If you played the 1986 Wonder Boy in arcades, the 1987 Wonder Boy for Sega Master System the 1988 Adventure Island for the NES, the 1990 Revenge of Drancon for Game Gear, and probably twenty thousand more remakes, you’ve played Wonder Boy Returns Remix. I should also probably note that you can play as Wonder Boy’s girlfriend. The girl is reserved exclusively for “practice mode.” Practice in this sense means you can’t take damage from anything (except falling in a pit, which costs you a life), never get off your Vespa, and basically get a free ride to the end of each stage. Because girls suck and they need their hands held. It’s slightly cringey. But what’s really weird is, it’s called “practice” and yet, if you’re really struggling to get past a level on normal, you can’t just jump straight to that level to “practice.” You have to do a full play through with the girl to get all the levels. Her unlocked levels are kept totally separate. Well hell, that’s not practice then. If I’m stuck on level 5 – 2 with the boy and want to “practice it” with the girl, I have to beat every between level 1 – 1 and level 5 – 1 with her. And given that you can’t just run as the girl and you apparently MUST use the Vespa (which is functionally the same as the skateboard), it’s ESPECIALLY not practice. There’s no bosses, so it’s REALLY REALLY REALLY not practice. It’s just patronizingly easy mode, starring a girl, because girls are helpless.

And yes, I’ve been abusing save states in the same way Kevin Spacey has abused age of consent laws while playing classic Castlevania games for the last week, but hey, I beat Cuphead, so suck my asshole.

(Also, I’ve been made aware that if you beat the game on hard mode, you find the girl chilling out. It would seem the whole kidnapping was staged and she was actually trying to trick Wonder Boy into rescuing her so that he could make babies with her. If my eyes rolled any more, I’d be able to cosplay as the Undertaker. I’m not offended or anything. It’s almost adorable in the same way being trapped in the a conversation with a senior citizen who casually states that he believes a woman’s place is in the home is. Now everyone, before freaking out, remember, it was a different time.

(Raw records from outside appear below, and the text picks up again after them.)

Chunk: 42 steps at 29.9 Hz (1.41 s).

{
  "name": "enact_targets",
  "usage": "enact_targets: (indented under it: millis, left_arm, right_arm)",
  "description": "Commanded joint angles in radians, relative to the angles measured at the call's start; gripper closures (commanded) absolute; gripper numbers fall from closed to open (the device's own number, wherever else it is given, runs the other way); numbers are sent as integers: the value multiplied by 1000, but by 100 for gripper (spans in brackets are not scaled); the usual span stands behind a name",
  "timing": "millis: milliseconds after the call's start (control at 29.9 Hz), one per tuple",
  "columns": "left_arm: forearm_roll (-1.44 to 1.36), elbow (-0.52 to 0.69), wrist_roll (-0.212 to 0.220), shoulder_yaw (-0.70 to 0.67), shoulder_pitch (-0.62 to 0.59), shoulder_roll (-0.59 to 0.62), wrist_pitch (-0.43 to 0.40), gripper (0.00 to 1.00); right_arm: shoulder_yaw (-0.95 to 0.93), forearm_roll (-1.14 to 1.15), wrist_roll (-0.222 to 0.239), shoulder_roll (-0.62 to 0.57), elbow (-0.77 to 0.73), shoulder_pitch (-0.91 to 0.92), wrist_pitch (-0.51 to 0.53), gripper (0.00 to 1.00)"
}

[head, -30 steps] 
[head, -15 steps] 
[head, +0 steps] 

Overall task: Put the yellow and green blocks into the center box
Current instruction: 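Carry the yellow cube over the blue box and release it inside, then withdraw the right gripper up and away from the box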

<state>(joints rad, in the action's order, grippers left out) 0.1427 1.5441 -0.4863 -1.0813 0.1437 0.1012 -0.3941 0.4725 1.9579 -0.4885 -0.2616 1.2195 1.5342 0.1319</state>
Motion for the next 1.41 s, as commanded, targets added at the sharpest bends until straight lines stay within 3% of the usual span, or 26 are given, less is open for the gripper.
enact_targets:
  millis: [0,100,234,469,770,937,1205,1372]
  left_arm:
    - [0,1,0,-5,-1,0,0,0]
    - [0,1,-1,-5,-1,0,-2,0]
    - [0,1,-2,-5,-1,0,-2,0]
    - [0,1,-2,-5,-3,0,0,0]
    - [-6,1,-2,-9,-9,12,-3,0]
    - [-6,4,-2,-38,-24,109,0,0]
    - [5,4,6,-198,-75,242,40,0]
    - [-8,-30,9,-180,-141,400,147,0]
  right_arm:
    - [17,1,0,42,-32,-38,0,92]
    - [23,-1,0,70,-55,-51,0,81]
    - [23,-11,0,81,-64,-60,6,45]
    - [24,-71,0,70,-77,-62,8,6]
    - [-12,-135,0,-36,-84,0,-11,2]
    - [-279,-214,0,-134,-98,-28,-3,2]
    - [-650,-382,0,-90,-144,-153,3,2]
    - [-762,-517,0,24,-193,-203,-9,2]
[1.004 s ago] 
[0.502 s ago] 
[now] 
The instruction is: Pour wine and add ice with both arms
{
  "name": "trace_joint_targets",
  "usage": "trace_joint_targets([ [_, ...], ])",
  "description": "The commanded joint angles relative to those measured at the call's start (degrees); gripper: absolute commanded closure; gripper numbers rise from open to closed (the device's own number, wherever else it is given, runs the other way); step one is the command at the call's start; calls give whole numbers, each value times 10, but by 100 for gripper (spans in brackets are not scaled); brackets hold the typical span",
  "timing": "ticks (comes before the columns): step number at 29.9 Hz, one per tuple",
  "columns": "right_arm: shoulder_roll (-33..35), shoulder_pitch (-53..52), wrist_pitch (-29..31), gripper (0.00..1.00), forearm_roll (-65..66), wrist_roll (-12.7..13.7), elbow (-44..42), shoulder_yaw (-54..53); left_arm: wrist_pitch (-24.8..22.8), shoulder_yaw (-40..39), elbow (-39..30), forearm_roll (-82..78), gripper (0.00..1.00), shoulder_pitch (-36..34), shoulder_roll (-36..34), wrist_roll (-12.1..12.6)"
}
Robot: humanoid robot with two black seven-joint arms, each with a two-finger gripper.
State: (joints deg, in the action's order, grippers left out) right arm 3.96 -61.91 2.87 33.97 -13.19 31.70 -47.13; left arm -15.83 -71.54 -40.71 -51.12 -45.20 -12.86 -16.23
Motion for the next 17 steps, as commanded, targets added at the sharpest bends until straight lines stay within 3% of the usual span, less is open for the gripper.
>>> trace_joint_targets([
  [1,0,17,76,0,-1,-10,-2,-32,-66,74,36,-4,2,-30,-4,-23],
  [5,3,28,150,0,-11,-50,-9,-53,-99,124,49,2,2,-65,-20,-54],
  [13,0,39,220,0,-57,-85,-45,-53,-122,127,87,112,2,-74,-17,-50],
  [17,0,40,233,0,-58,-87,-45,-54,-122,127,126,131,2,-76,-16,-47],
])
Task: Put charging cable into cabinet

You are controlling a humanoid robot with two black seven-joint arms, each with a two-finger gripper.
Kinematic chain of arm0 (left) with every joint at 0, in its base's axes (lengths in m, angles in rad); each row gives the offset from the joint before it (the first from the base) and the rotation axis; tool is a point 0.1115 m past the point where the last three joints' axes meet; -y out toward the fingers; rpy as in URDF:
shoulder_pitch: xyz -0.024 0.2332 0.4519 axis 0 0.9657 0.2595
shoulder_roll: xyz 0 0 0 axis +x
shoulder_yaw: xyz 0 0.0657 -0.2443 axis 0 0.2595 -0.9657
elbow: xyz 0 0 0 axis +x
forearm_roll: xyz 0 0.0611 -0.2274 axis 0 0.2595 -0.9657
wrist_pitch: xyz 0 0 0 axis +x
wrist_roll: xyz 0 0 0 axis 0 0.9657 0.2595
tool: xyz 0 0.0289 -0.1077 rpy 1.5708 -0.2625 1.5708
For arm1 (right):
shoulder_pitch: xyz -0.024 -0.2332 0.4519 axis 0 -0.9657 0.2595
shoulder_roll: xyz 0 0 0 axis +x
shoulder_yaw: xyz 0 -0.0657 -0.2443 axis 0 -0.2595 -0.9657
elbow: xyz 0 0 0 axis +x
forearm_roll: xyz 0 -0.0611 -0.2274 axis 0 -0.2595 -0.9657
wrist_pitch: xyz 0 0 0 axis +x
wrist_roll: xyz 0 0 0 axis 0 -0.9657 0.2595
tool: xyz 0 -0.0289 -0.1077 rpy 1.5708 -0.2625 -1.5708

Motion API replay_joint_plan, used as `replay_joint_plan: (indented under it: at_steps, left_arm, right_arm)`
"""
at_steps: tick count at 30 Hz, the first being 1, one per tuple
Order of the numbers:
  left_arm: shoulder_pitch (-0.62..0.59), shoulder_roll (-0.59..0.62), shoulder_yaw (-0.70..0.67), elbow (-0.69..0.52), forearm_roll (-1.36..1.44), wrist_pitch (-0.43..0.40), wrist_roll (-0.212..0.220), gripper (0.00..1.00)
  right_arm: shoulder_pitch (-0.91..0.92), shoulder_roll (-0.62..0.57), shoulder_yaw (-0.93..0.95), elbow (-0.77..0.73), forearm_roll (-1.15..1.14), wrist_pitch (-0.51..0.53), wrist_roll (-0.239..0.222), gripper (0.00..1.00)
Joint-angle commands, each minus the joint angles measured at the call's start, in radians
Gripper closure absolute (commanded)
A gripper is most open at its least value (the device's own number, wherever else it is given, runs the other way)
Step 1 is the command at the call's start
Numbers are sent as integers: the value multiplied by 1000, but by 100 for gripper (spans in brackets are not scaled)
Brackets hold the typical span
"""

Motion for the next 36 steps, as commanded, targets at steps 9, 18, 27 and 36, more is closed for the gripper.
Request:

May, 2019. Yea, the original basically has no ending at all.)

To the game’s credit, the only person I know named Tanya is sort of worthless. She locked her keys in her car, had a locksmith come to jimmy it open, got in the car, started the engine, remembered she left her purse or something on the sidewalk, got out of the car to get it, resulting in her locking herself out of her car AGAIN, this time with the engine on. Tanya, I’d worry that you’d see this and get mad at me, but I seriously doubt you can even read.

Now, in the interest of fairness, I fired up my MAME cabinet to give the original Wonder Boy a shot between the last paragraph and this sentence. I can attest that the controls are nominally fixed over the original. The biggest change seems to be in the skateboard. I was nailing some pretty hair-raising jumps with it. In the arcade version, the physics feel totally different and I was shorting the same jumps. So some effort was made. And Returns Remix also adds a charge shot, which can kill multiple enemies and also clear out rocks you trip over and other otherwise indestructible objects. Purists are crying foul, and it probably nerfed a lot of the challenge, but I used it, and I liked it. Given that I didn’t like a lot about the game, I’ll take whatever net-positive I can get.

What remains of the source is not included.